Exercise brief: Reproduce all lines of the listing below in which the word "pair" occurs.

Records shown:
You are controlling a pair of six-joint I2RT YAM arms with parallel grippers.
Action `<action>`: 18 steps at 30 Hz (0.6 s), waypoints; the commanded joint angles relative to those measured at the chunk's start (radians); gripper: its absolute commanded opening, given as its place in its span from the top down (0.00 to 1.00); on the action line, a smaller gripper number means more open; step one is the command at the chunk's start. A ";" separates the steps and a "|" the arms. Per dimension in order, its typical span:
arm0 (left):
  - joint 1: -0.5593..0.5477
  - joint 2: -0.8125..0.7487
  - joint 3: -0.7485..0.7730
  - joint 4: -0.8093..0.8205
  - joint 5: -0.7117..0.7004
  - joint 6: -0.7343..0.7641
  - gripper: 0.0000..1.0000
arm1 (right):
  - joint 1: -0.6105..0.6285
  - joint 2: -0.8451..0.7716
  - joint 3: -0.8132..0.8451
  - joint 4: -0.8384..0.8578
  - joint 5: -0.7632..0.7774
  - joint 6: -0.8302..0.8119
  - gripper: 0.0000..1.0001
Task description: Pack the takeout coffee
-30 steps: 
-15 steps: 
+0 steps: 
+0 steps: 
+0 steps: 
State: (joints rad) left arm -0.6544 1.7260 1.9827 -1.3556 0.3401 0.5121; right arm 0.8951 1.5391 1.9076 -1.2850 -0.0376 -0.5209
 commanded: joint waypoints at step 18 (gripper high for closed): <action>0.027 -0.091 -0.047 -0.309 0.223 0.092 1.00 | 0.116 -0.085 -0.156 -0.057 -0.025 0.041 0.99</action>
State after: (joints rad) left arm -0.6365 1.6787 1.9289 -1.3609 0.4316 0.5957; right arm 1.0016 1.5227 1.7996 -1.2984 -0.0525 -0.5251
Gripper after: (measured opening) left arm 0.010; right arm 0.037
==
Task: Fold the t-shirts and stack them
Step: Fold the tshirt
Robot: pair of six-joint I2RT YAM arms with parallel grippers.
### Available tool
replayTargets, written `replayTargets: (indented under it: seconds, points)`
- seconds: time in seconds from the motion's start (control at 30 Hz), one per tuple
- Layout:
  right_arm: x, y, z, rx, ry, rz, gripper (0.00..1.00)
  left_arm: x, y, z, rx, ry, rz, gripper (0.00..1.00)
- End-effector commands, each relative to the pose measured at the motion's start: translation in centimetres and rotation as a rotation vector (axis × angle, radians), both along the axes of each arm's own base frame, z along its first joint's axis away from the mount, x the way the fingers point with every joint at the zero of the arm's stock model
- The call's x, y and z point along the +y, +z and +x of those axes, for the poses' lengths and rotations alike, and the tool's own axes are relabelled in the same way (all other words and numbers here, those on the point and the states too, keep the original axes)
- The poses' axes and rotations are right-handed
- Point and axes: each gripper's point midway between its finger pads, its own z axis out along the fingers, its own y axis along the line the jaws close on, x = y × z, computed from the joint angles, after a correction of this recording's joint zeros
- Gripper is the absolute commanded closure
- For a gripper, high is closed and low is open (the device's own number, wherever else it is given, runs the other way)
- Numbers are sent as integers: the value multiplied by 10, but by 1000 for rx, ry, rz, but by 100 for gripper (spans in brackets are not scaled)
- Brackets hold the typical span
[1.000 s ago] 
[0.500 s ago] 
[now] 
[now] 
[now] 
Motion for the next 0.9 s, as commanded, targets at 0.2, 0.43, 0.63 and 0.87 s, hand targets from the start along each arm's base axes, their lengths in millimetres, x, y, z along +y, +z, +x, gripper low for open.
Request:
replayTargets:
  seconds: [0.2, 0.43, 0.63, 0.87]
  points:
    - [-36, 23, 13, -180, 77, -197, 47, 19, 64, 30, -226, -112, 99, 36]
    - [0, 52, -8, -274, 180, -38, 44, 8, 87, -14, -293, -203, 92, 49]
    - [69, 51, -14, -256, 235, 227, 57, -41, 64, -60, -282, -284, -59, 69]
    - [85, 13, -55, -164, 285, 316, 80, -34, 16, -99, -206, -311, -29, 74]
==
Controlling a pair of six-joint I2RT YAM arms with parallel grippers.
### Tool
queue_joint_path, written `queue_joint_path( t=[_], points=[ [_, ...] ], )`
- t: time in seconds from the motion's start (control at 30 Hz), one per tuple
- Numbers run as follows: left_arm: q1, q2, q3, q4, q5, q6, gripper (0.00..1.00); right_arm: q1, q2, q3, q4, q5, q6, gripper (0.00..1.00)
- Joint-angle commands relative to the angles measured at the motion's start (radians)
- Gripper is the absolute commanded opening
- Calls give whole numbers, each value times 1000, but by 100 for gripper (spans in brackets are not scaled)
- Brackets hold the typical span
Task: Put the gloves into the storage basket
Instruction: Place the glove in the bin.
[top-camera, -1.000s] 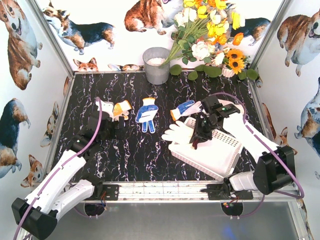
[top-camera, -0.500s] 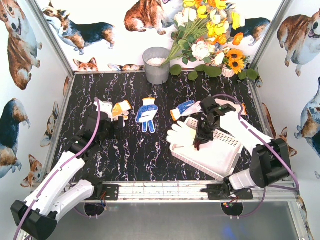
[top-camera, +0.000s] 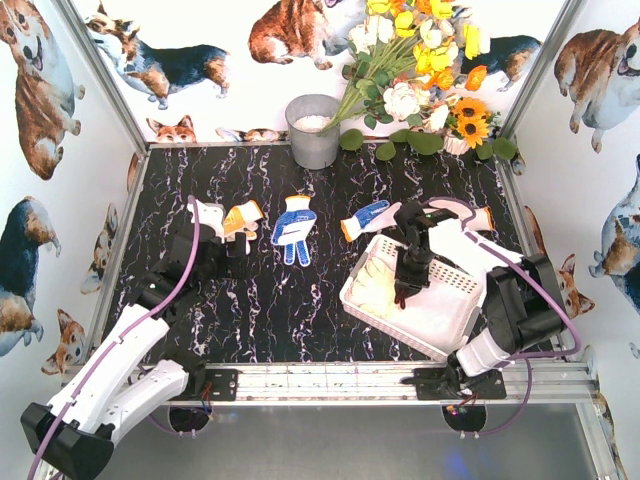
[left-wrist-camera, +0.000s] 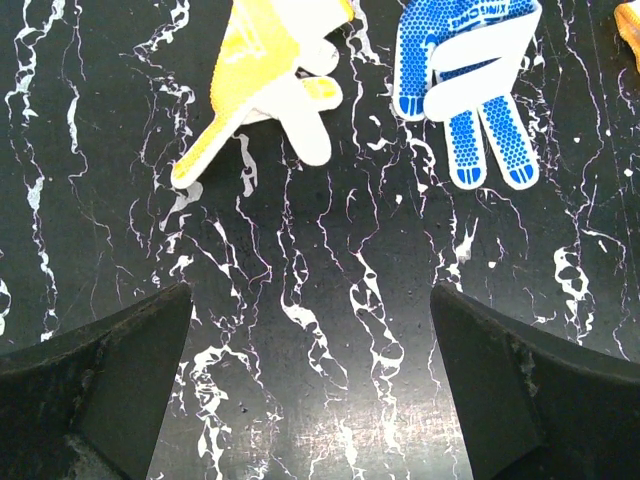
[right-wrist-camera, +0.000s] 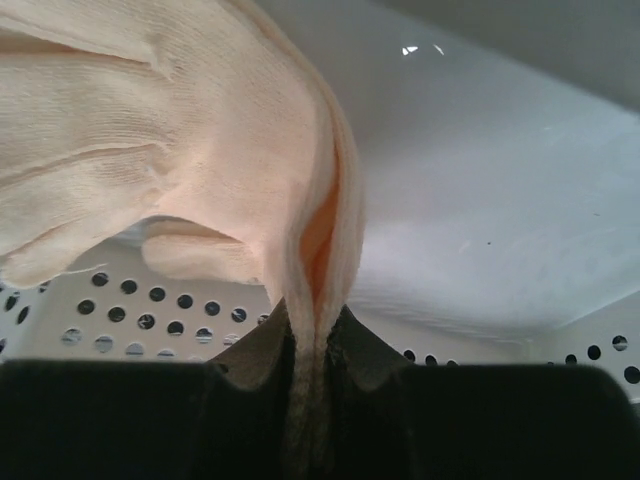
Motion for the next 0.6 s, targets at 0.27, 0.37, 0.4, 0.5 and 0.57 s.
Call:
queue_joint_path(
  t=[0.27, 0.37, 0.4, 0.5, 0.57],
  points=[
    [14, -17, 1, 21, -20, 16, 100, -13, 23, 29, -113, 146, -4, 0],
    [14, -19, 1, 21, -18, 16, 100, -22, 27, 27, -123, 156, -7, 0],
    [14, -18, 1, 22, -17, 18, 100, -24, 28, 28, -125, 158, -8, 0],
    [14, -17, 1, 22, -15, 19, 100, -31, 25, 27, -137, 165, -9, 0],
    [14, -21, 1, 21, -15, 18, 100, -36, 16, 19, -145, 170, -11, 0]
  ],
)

Exercise solution:
You are controlling a pair of six-joint I2RT YAM arms with parallel grippers.
Robot: pair of six-joint I2RT YAM arms with parallel grippers.
Controlling a pair of six-joint I2RT YAM arms with parallel grippers.

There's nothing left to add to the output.